What you return must match the records character for character.

*** GIVEN RECORDS Section Begins ***

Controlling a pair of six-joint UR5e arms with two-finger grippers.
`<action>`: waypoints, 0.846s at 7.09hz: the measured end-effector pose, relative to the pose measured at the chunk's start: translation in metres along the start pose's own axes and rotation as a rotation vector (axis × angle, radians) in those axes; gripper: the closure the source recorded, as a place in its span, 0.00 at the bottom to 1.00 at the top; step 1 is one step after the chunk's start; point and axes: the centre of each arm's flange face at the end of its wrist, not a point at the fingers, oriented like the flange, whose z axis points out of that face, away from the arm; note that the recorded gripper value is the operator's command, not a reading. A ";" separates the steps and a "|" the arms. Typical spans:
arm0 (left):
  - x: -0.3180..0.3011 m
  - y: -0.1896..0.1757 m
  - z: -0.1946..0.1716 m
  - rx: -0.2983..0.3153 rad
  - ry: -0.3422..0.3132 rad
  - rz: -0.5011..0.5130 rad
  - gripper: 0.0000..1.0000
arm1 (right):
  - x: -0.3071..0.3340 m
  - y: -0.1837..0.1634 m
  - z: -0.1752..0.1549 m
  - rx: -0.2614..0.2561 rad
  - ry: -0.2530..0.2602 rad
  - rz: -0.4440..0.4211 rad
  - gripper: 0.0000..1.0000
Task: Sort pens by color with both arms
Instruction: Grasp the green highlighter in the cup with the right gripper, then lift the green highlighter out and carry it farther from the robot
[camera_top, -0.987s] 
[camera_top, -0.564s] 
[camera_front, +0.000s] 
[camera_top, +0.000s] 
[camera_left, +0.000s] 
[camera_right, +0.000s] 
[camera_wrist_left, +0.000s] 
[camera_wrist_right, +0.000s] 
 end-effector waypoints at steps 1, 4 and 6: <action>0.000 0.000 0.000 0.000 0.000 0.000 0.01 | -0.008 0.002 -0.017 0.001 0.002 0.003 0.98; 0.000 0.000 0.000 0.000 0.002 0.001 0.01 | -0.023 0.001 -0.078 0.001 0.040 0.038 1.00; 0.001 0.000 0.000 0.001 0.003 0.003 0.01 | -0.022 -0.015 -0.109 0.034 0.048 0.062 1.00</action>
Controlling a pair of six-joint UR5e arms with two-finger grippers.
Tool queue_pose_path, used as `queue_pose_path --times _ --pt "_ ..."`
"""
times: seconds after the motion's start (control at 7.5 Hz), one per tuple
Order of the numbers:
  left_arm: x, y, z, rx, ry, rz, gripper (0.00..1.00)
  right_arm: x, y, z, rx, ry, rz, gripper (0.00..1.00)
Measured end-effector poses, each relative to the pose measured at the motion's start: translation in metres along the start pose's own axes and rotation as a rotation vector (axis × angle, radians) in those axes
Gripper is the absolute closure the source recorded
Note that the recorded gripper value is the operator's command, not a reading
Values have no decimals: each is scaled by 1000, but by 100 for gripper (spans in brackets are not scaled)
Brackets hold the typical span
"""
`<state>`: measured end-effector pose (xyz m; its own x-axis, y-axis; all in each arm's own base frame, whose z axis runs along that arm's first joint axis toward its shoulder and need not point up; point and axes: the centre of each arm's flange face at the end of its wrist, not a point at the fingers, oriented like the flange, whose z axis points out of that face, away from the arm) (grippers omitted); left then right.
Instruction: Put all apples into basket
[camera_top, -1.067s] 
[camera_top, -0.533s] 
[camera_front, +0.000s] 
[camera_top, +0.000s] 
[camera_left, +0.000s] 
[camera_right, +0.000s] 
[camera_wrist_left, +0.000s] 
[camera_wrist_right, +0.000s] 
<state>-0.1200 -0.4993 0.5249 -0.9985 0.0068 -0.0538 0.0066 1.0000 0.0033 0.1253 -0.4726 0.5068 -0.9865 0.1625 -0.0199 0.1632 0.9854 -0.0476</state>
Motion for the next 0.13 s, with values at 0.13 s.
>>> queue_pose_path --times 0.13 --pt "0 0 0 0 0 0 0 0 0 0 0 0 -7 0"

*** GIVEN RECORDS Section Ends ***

**RESULT**
Controlling a pair of six-joint UR5e arms with two-finger grippers.
`<action>`: waypoints, 0.846s at 7.09hz: the measured end-effector pose, relative to the pose measured at the chunk's start: translation in metres along the start pose's own axes and rotation as a rotation vector (axis × angle, radians) in those axes; gripper: the closure the source recorded, as a place in its span, 0.00 at the bottom to 1.00 at the top; step 1 is one step after the chunk's start; point and axes: the centre of each arm's flange face at the end of its wrist, not a point at the fingers, oriented like the flange, whose z axis points out of that face, away from the arm; note that the recorded gripper value is the operator's command, not a reading. A ";" separates the steps and a "|" the arms. Typical spans:
arm0 (left):
  - x: -0.3180..0.3011 m
  - y: -0.1896..0.1757 m
  - z: -0.1946..0.1716 m
  - rx: -0.2983..0.3153 rad
  - ry: -0.3422..0.3132 rad
  - rz: -0.5011..0.5130 rad
  - gripper: 0.0000..1.0000
arm1 (right):
  - x: -0.3071..0.3340 m
  - y: -0.1837..0.1634 m
  - z: -0.1752..0.1549 m
  - rx: -0.2614..0.2561 rad
  - ry: -0.2530..0.2602 rad
  - rz: -0.4440..0.4211 rad
  - gripper: 0.0000..1.0000
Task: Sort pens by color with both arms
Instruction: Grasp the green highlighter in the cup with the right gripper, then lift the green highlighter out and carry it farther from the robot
[camera_top, -0.987s] 
[camera_top, -0.564s] 
[camera_front, +0.000s] 
[camera_top, +0.000s] 
[camera_left, +0.000s] 
[camera_right, +0.000s] 
[camera_wrist_left, +0.000s] 
[camera_wrist_right, +0.000s] 
 end-effector waypoints at steps 1, 4 and 6: <action>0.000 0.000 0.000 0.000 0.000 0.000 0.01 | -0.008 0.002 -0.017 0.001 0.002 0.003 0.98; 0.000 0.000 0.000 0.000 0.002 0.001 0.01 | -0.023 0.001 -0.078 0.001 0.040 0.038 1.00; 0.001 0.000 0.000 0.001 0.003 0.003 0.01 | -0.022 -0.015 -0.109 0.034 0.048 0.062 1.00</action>
Controlling a pair of six-joint UR5e arms with two-finger grippers.
Tool queue_pose_path, used as `queue_pose_path --times _ --pt "_ ..."`
"""
times: seconds after the motion's start (control at 7.5 Hz), one per tuple
Order of the numbers:
  left_arm: x, y, z, rx, ry, rz, gripper (0.00..1.00)
  right_arm: x, y, z, rx, ry, rz, gripper (0.00..1.00)
Measured end-effector poses, each relative to the pose measured at the motion's start: translation in metres along the start pose's own axes and rotation as a rotation vector (axis × angle, radians) in those axes
Gripper is the absolute closure the source recorded
Note that the recorded gripper value is the operator's command, not a reading
Values have no decimals: each is scaled by 1000, but by 100 for gripper (spans in brackets are not scaled)
Brackets hold the typical span
"""
`<state>`: measured end-effector pose (xyz m; its own x-axis, y-axis; all in each arm's own base frame, whose z axis runs along that arm's first joint axis toward its shoulder and need not point up; point and axes: the centre of each arm's flange face at the end of its wrist, not a point at the fingers, oriented like the flange, whose z axis points out of that face, away from the arm) (grippers omitted); left then right.
Instruction: Put all apples into basket
[camera_top, -1.067s] 
[camera_top, -0.533s] 
[camera_front, +0.000s] 
[camera_top, +0.000s] 
[camera_left, +0.000s] 
[camera_right, +0.000s] 
[camera_wrist_left, +0.000s] 
[camera_wrist_right, +0.000s] 
<state>-0.1200 -0.4993 0.5249 -0.9985 0.0068 -0.0538 0.0066 1.0000 0.0033 0.1253 -0.4726 0.5068 -0.9865 0.1625 -0.0199 0.1632 0.9854 -0.0476</state>
Motion for the next 0.13 s, with values at 0.13 s.
>>> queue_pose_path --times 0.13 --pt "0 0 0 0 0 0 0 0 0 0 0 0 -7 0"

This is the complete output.